## [ACTIVITY]
No pictures go into the copy. Write out exactly the lines below from the one containing "Movement labels with" through the one containing "right black gripper: (344, 191) stays put".

## [ENTRIES SUPPLIED]
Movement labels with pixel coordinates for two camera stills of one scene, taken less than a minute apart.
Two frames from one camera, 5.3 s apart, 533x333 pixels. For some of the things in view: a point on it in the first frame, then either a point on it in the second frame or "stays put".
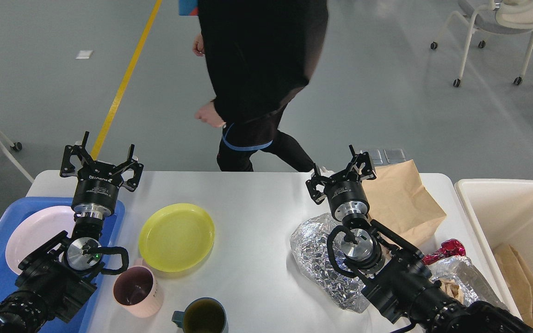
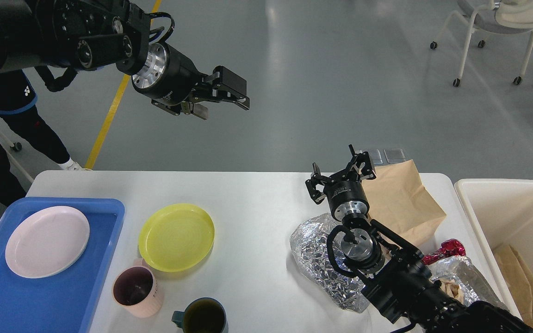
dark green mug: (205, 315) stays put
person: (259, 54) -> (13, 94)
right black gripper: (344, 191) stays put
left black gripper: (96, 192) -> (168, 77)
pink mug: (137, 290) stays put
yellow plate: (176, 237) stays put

--

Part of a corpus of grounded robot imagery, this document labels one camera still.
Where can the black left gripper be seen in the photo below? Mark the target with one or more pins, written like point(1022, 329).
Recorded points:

## [THE ANSWER]
Movement labels with pixel coordinates for two camera stills of one scene, taken less than a minute apart.
Two frames from one camera, 5.3 s apart, 533x333 pixels. For some of the things in view: a point on it in the first frame, then either a point on it in the second frame or "stays put".
dark green mug: (205, 315) stays put
person: (259, 54) -> (13, 94)
right black gripper: (344, 191) stays put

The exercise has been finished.